Rarely does an extended family get a free pass from Alzheimer’s disease or diabetes mellitus. On the surface, these two afflictions appear totally unrelated —Alzheimer’s (AD), Mother Nature’s cruel version of identity theft; and diabetes, the glucose-metabolism disorder that affects both young and old alike. However, new research indicates that the two diseases behave in a similar manner.
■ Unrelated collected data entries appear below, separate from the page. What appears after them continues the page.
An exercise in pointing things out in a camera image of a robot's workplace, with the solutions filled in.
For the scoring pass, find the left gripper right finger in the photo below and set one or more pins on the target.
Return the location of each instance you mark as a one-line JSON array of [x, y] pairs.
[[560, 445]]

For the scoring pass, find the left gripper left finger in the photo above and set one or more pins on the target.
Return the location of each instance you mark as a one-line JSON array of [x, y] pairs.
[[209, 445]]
In a study recently published in the Journal of Alzheimer’s Disease, researchers from Brown Medical School found that reduced glucose uptake and decreased metabolism in the hippocampus—the area of the brain associated with memory—cause neurodegeneration and cognitive impairment. This, they say, suggests that a form of diabetes, tentatively dubbed type 3, leads to AD.
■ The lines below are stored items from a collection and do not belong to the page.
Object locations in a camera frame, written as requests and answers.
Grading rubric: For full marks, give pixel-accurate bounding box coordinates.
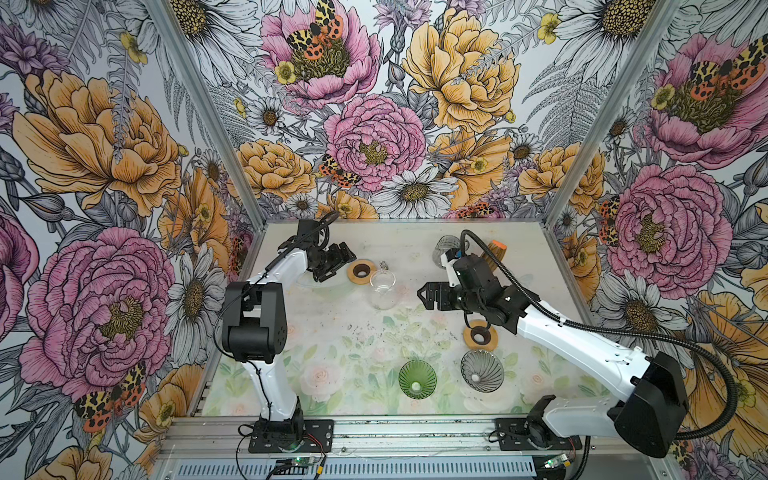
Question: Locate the grey ribbed glass pitcher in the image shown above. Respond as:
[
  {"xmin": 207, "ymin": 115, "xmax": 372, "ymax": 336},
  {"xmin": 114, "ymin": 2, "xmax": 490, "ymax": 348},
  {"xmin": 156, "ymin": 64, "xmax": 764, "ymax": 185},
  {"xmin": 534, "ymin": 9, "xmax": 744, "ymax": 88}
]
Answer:
[{"xmin": 432, "ymin": 235, "xmax": 461, "ymax": 268}]

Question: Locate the wooden ring dripper holder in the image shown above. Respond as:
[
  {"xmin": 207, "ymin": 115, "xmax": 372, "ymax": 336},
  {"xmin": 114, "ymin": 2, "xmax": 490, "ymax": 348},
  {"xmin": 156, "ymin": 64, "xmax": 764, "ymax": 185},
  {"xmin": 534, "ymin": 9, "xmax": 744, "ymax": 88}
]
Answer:
[
  {"xmin": 347, "ymin": 259, "xmax": 378, "ymax": 285},
  {"xmin": 463, "ymin": 320, "xmax": 499, "ymax": 352}
]

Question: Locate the grey glass dripper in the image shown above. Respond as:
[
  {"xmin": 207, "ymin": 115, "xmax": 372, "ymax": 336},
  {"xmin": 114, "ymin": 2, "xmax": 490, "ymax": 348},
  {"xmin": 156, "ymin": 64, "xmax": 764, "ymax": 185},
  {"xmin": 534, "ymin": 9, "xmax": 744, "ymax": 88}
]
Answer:
[{"xmin": 460, "ymin": 350, "xmax": 505, "ymax": 393}]

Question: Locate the green circuit board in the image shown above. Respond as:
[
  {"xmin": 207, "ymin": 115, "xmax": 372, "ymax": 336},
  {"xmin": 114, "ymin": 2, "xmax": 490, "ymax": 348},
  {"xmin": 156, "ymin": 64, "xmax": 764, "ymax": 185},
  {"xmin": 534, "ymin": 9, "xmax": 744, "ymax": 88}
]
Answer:
[{"xmin": 271, "ymin": 457, "xmax": 325, "ymax": 475}]

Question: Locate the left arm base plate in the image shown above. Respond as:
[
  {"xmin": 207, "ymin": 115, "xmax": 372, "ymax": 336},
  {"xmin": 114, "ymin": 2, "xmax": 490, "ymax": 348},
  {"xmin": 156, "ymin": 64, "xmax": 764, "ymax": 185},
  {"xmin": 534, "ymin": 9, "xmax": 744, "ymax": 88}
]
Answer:
[{"xmin": 247, "ymin": 419, "xmax": 335, "ymax": 454}]

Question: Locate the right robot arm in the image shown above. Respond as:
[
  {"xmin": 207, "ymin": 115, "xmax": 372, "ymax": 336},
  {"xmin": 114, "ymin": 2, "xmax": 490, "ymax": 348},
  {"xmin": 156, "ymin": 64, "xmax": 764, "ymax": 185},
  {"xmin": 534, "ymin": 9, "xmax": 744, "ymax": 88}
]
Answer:
[{"xmin": 417, "ymin": 254, "xmax": 688, "ymax": 458}]

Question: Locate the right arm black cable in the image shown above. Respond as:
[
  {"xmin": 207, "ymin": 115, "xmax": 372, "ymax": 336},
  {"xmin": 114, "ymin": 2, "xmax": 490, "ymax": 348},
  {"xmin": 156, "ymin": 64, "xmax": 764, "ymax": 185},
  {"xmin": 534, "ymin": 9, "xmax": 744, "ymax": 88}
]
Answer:
[{"xmin": 459, "ymin": 229, "xmax": 739, "ymax": 442}]

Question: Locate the corner frame post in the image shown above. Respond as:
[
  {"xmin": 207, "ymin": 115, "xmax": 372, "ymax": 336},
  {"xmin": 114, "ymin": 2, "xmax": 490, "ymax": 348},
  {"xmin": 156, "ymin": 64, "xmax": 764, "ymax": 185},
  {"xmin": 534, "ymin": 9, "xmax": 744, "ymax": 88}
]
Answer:
[
  {"xmin": 543, "ymin": 0, "xmax": 680, "ymax": 230},
  {"xmin": 147, "ymin": 1, "xmax": 266, "ymax": 233}
]

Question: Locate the right corner frame post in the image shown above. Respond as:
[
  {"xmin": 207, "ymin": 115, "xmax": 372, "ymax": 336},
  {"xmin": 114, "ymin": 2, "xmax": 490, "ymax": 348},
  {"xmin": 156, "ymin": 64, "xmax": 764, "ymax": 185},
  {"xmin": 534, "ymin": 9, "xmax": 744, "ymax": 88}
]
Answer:
[{"xmin": 543, "ymin": 0, "xmax": 680, "ymax": 230}]

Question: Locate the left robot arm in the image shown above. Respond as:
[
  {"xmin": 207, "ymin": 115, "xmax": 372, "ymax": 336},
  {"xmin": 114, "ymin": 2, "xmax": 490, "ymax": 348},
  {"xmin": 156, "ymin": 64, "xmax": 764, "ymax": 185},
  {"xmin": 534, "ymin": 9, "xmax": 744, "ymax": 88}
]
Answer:
[{"xmin": 221, "ymin": 212, "xmax": 356, "ymax": 448}]

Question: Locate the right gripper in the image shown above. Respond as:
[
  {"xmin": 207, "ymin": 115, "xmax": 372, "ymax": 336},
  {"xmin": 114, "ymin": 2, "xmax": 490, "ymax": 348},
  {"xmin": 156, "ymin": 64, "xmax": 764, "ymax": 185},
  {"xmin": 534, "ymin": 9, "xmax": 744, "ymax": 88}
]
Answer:
[{"xmin": 417, "ymin": 280, "xmax": 484, "ymax": 313}]

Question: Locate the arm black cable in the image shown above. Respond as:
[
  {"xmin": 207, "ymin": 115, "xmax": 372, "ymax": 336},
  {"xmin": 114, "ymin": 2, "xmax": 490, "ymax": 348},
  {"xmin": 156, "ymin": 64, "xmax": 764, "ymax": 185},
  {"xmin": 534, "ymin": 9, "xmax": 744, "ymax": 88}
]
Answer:
[
  {"xmin": 459, "ymin": 229, "xmax": 739, "ymax": 442},
  {"xmin": 212, "ymin": 211, "xmax": 340, "ymax": 361}
]

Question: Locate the clear glass carafe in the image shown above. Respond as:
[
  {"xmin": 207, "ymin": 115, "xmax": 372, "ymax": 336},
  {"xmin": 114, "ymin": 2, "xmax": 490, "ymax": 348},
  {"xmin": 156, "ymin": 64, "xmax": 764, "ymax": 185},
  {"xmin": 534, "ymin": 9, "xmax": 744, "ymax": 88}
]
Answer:
[{"xmin": 369, "ymin": 261, "xmax": 398, "ymax": 310}]

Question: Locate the aluminium front rail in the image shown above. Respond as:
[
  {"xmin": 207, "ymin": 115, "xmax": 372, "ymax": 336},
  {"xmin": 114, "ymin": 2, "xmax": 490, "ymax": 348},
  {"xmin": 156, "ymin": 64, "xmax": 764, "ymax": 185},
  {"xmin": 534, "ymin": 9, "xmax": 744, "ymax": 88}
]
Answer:
[{"xmin": 155, "ymin": 413, "xmax": 667, "ymax": 463}]

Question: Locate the left corner frame post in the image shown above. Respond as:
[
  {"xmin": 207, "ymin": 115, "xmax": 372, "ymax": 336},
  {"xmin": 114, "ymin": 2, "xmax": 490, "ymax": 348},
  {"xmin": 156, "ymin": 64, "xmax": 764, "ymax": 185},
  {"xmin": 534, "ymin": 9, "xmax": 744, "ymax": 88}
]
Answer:
[{"xmin": 147, "ymin": 1, "xmax": 266, "ymax": 233}]

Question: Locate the green glass dripper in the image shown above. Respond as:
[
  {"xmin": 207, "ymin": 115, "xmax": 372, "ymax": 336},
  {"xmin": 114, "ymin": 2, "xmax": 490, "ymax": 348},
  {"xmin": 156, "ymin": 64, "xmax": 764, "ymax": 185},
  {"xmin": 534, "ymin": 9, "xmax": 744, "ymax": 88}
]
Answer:
[{"xmin": 398, "ymin": 359, "xmax": 437, "ymax": 400}]

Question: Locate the brown coffee filter stack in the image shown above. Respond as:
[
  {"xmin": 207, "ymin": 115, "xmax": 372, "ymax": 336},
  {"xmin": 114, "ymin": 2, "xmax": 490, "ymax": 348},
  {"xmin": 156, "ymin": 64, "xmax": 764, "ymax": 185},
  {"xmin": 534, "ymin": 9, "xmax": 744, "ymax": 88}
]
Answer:
[{"xmin": 483, "ymin": 240, "xmax": 507, "ymax": 272}]

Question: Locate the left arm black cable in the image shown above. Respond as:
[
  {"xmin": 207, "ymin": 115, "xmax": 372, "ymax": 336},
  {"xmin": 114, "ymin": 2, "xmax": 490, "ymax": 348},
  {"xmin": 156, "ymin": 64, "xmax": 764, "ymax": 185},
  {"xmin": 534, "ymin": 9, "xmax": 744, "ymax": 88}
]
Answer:
[{"xmin": 212, "ymin": 211, "xmax": 340, "ymax": 361}]

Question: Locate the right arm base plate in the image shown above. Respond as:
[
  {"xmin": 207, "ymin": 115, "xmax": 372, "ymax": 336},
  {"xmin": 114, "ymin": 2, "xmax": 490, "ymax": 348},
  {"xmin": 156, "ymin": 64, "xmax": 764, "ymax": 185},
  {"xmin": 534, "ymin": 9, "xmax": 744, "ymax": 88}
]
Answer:
[{"xmin": 487, "ymin": 417, "xmax": 583, "ymax": 452}]
Type 1 diabetes results from a severe or complete lack of insulin, a hormone made in the pancreas that controls blood sugar. Type 2, dubbed adult onset diabetes (although these days it occurs in teenagers and even younger kids), also stems from a dearth of insulin, or insulin resistance —the existing insulin molecules cannot deliver glucose through the cells’ membranes. Surprisingly, the researchers found a new form of insulin, produced in the brain, and they believe that, over time, decreasing levels of this “brain insulin” and other insulin-related proteins ultimately precipitate AD. While levels of brain insulin have no known affect on a body’s overall blood sugar, scientists have long recognized that diabetes patients are more likely to develop AD than those without the disease.
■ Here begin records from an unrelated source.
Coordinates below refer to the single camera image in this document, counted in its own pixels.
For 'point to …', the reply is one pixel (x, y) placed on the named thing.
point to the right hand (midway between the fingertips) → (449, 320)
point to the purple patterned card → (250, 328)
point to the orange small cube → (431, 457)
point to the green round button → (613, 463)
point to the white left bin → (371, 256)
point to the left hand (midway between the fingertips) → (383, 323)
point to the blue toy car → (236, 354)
Skeptics of the Brown team’s findings argue that our brains produce so little insulin in the first place, reduced levels of the hormone can’t possibly play a significant role in AD. Regardless, the new data show that AD may be a neuroendocrine disorder, thus increasing the possibility for more effective treatments. And that gives hope to all of us who may one day be touched, directly or indirectly, by the merciless hand of AD.